EXERCISE INSTRUCTIONS> Please transcribe the data that follows without the pictures, keeping every word the same.

─── DATASET EXTRACT ───

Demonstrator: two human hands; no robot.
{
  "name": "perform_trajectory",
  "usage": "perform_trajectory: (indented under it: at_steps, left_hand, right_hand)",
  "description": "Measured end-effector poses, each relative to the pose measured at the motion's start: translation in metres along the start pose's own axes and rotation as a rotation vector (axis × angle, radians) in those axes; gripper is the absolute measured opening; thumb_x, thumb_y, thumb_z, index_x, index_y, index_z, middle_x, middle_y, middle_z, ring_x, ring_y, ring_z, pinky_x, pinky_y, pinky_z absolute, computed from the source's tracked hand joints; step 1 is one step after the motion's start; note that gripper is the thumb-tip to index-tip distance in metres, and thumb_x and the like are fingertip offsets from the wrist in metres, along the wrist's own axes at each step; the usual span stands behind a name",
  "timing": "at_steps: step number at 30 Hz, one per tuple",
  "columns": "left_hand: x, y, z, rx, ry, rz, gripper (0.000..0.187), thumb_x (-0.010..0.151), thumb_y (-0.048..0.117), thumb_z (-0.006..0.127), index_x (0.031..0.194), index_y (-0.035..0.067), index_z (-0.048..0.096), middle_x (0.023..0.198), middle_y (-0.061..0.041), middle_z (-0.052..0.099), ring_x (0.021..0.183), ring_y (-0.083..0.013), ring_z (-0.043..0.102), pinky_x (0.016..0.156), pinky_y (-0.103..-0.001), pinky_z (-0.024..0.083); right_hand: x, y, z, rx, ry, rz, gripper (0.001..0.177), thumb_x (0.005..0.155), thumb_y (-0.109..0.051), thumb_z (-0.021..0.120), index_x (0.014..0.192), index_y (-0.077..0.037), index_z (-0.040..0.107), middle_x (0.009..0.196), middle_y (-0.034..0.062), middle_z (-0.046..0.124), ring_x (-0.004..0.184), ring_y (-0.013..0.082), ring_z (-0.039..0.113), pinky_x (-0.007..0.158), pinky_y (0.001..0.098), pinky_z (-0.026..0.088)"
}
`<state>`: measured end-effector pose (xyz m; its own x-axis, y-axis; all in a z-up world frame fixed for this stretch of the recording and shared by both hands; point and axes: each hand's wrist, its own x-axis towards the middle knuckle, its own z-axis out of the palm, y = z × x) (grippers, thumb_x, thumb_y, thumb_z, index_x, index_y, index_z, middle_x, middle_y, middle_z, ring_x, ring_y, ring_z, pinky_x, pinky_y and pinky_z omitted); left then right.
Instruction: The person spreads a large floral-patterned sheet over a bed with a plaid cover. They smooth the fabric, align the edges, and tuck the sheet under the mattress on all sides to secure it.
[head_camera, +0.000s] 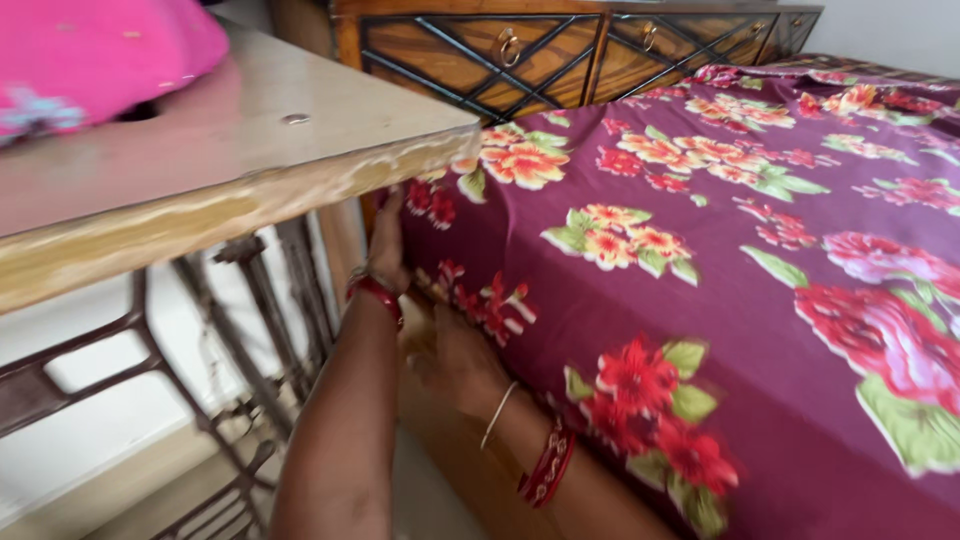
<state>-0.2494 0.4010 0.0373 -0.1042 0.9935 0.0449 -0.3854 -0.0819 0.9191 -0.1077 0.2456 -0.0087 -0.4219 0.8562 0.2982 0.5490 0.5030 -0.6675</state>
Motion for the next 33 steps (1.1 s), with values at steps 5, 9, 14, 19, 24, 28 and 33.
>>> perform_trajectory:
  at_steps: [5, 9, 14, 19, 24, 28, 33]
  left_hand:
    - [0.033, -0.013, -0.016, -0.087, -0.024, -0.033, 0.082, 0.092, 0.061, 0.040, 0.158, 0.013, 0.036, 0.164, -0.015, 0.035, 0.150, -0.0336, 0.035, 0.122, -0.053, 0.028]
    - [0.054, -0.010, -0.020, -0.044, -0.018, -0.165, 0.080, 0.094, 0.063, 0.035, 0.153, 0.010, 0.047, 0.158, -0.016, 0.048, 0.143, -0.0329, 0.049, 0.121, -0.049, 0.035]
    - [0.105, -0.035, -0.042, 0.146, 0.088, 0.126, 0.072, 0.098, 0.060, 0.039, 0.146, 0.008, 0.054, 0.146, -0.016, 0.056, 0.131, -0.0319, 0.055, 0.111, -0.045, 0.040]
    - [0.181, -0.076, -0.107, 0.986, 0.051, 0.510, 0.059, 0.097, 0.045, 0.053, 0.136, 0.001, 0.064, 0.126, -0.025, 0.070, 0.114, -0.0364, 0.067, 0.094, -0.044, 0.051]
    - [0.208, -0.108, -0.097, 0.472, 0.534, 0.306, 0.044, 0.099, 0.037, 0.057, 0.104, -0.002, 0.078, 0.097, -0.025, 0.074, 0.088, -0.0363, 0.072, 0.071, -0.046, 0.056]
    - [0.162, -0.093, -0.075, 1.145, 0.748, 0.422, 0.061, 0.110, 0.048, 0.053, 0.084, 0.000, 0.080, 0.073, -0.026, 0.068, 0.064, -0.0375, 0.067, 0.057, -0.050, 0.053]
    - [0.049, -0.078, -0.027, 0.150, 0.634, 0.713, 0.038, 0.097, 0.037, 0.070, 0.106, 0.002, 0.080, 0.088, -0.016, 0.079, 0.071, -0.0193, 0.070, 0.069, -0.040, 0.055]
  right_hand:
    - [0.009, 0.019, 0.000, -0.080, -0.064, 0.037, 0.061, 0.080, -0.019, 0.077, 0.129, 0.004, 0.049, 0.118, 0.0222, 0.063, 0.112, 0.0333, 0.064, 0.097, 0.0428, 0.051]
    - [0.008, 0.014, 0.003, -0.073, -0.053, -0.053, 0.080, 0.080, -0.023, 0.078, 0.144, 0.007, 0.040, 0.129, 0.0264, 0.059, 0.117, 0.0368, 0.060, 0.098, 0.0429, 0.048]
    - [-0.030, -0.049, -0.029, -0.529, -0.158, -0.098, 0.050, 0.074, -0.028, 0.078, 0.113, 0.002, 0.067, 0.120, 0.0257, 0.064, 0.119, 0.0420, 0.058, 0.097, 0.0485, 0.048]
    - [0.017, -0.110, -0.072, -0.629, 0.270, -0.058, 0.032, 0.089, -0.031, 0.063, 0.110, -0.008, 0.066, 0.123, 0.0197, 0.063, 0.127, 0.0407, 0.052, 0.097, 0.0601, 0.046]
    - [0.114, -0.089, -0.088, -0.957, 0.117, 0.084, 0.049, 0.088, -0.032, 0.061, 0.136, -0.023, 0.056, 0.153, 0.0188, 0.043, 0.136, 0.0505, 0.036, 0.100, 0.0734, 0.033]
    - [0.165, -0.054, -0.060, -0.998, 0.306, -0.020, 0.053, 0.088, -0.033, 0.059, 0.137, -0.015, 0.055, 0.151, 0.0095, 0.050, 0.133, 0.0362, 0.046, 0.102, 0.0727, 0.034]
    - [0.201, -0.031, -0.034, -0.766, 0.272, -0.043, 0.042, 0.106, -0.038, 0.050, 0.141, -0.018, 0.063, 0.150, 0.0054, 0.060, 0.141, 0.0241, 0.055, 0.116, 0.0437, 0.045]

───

COMPLETED EXERCISE>
Demonstrator: two human hands; no robot.
{
  "name": "perform_trajectory",
  "usage": "perform_trajectory: (indented under it: at_steps, left_hand, right_hand)",
  "description": "Measured end-effector poses, each relative to the pose measured at the motion's start: translation in metres along the start pose's own axes and rotation as a rotation vector (axis × angle, radians) in those axes; gripper is the absolute measured opening; thumb_x, thumb_y, thumb_z, index_x, index_y, index_z, middle_x, middle_y, middle_z, ring_x, ring_y, ring_z, pinky_x, pinky_y, pinky_z absolute, computed from the source's tracked hand joints; step 1 is one step after the motion's start; note that gripper is the thumb-tip to index-tip distance in metres, and thumb_x and the like are fingertip offsets from the wrist in metres, along the wrist's own axes at each step; the usual span stands behind a name",
  "timing": "at_steps: step number at 30 Hz, one per tuple",
  "columns": "left_hand: x, y, z, rx, ry, rz, gripper (0.000..0.187), thumb_x (-0.010..0.151), thumb_y (-0.048..0.117), thumb_z (-0.006..0.127), index_x (0.031..0.194), index_y (-0.035..0.067), index_z (-0.048..0.096), middle_x (0.023..0.198), middle_y (-0.061..0.041), middle_z (-0.052..0.099), ring_x (0.021..0.183), ring_y (-0.083..0.013), ring_z (-0.043..0.102), pinky_x (0.016..0.156), pinky_y (-0.103..-0.001), pinky_z (-0.024..0.083); right_hand: x, y, z, rx, ry, rz, gripper (0.001..0.177), thumb_x (0.005..0.155), thumb_y (-0.109..0.051), thumb_z (-0.021..0.120), index_x (0.014..0.192), index_y (-0.077..0.037), index_z (-0.040..0.107), middle_x (0.009..0.196), middle_y (-0.034..0.062), middle_z (-0.046..0.124), ring_x (-0.004..0.184), ring_y (-0.013..0.082), ring_z (-0.039..0.113), pinky_x (-0.007..0.158), pinky_y (0.001..0.098), pinky_z (-0.026..0.088)"
}
`<state>`: measured end-effector pose (xyz m; its own x-axis, y-axis; all in a z-up world frame fixed for this stretch of the recording and shared by both hands; point and axes: each hand's wrist, its own x-axis towards the middle knuckle, its own z-axis out of the palm, y = z × x) (grippers, thumb_x, thumb_y, thumb_z, index_x, index_y, index_z, middle_x, middle_y, middle_z, ring_x, ring_y, ring_z, pinky_x, pinky_y and pinky_z omitted); left then right.
Instruction: The person spreads a large floral-patterned sheet over a bed with a plaid cover. They smooth the fabric, align the edges, and tuck the sheet under the mattress on all sides to secure it.
[head_camera, +0.000s] 
<state>-0.2494 0.4010 0.0373 -0.1042 0.9935 0.0449 -0.3854 -0.0819 0.9191 -0.1077 0.2456 -0.0087 -0.4219 0.8562 0.2982 0.5490 0.5030 -0.6675</state>
Motion for the next 33 steps (1.1 s), with values at steps 5, 9, 14, 19, 24, 28 and 33.
>>> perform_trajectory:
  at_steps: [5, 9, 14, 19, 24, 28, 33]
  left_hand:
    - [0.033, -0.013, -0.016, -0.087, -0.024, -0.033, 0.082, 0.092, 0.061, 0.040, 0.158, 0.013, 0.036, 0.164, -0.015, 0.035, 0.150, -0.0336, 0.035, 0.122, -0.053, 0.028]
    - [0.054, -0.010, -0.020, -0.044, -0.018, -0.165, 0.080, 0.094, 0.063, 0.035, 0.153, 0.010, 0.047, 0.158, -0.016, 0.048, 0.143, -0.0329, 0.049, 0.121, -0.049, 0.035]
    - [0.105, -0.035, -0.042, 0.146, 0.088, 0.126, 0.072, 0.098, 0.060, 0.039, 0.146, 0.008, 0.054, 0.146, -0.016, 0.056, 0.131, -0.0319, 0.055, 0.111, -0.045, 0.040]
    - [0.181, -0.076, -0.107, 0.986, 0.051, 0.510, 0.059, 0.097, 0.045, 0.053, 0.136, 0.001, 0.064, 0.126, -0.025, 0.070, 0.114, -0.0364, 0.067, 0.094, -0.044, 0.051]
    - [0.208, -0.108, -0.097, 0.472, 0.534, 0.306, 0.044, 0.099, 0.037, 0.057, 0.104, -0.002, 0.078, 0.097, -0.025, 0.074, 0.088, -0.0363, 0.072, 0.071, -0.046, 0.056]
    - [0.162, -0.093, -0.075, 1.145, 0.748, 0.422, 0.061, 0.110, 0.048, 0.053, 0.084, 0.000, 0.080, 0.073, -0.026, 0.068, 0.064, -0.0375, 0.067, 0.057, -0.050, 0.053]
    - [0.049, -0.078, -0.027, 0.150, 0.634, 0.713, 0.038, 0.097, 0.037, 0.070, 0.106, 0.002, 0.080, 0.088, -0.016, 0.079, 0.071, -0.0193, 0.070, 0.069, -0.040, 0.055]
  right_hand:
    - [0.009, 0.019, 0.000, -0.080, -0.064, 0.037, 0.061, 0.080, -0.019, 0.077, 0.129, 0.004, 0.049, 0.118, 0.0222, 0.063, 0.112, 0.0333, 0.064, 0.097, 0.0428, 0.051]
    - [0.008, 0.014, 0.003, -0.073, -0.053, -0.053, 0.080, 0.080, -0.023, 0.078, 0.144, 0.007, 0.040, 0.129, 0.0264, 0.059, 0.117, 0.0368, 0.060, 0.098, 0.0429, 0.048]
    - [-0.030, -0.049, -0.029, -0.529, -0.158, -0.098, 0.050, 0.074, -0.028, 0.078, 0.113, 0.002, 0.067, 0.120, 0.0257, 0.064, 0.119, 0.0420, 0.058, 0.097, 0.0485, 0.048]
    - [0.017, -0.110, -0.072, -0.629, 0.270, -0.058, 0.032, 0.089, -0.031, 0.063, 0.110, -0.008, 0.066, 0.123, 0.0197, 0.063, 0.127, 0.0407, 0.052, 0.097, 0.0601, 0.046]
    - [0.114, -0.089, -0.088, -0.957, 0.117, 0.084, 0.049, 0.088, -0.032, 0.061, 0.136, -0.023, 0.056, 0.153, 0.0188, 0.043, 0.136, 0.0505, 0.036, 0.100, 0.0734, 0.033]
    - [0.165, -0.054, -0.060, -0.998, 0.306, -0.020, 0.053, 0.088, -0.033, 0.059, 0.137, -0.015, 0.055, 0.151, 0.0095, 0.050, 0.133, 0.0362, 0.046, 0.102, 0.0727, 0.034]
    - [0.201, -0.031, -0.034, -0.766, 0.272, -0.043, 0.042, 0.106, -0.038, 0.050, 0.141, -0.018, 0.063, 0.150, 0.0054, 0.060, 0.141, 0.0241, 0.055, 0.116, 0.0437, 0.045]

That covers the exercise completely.